A psicomotricidade está presente em todas as atividades que desenvolvem a motricidade das crianças, contribuindo para o conhecimento e o domínio de seu próprio corpo. Ela além de constitui-se como um fator indispensável ao desenvolvimento global e uniforme da criança, como também se constitui como a base fundamental para o processo de aprendizagem dos indivíduos. 

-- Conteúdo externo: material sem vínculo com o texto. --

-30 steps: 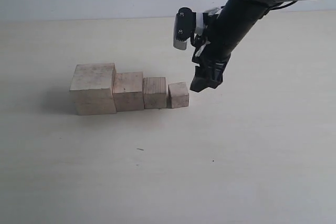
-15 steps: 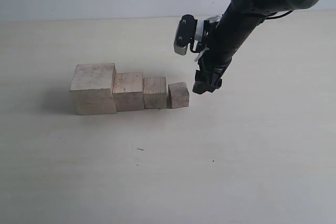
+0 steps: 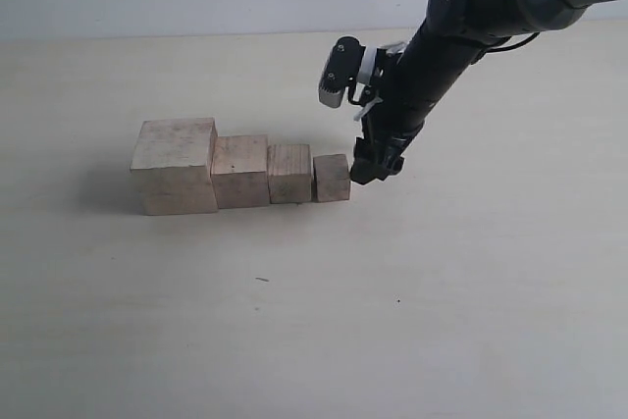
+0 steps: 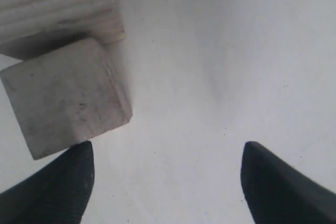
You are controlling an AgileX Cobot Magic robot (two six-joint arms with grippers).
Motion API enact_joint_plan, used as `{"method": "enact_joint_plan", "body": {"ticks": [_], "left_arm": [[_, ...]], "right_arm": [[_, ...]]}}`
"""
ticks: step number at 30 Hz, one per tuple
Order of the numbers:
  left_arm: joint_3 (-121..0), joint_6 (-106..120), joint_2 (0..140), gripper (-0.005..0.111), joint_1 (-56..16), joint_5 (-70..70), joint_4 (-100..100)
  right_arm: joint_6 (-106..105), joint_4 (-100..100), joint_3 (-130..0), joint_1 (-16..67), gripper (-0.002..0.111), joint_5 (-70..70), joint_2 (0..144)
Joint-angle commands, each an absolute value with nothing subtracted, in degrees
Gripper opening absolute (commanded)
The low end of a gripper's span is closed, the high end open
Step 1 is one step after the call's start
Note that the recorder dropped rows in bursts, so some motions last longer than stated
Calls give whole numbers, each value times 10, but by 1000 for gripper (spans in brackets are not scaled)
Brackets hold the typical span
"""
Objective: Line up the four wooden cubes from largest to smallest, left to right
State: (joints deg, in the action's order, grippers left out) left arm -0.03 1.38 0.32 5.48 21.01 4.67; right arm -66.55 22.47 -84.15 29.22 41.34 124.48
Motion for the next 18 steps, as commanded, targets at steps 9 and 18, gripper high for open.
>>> {"method": "enact_joint_plan", "body": {"ticks": [9, 18], "left_arm": [[0, 13, 0, 0, 51, 203, 47], [0, 13, 0, 0, 51, 203, 47]], "right_arm": [[-667, 260, -843, 293, 70, 406, 1249], [-676, 269, -843, 293, 70, 406, 1249]]}}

O desenvolvimento psicomotor evolui do geral para o específico. No decorrer do processo de aprendizagem, os elementos básicos da psicomotricidade (esquema corporal, estruturação espacial, lateralidade, orientação temporal e pré-escrita) são utilizados com frequência, sendo importantes para que a criança associe noções de tempo e espaço, conceitos, ideias, enfim adquira conhecimentos. Um problema em um destes elementos poderá prejudicar a aprendizagem, criando algumas barreiras.

 A criança em que apresenta o desenvolvimento psicomotor mal constituído poderá apresentar problemas na escrita, na leitura, na direção gráfica, na distinção de letras, na ordenação de sílabas, no pensamento abstrato e lógico, na análise gramatical, entre outras. Compreendendo que a má formação psicomotora pode acarretar dificuldades na aprendizagem, qual o papel da escola na prevenção desse quadro?

A escola tem papel fundamental no desenvolvimento no sistema psicomotor da criança, principalmente quando a educação psicomotora for trabalhada nas séries iniciais. Pois é na Educação Infantil, que a criança busca experiências em seu próprio corpo, formando conceitos e organizando o esquema corporal. 

 Abordagem da psicomotricidade irá permitir a compreensão da forma como a criança toma consciência do seu corpo e das possibilidades de se expressar por meio dele, localizando-se no tempo e no espaço. O movimento humano é construído em função de um objetivo. A partir de uma intenção como expressividade íntima, o movimento transforma-se em comportamento significante. É necessário que toda criança passe por todas as etapas em seu desenvolvimento. 

O trabalho da educação psicomotora com as crianças deve prever a formação de base indispensável em seu desenvolvimento motor, afetivo e psicológico, dando oportunidade para que por meio de jogos, de atividades lúdicas, se conscientize sobre seu corpo. Através dessas atividades lúdicas a criança desenvolve suas aptidões perceptivas como meio de ajustamento do comportamento psicomotor.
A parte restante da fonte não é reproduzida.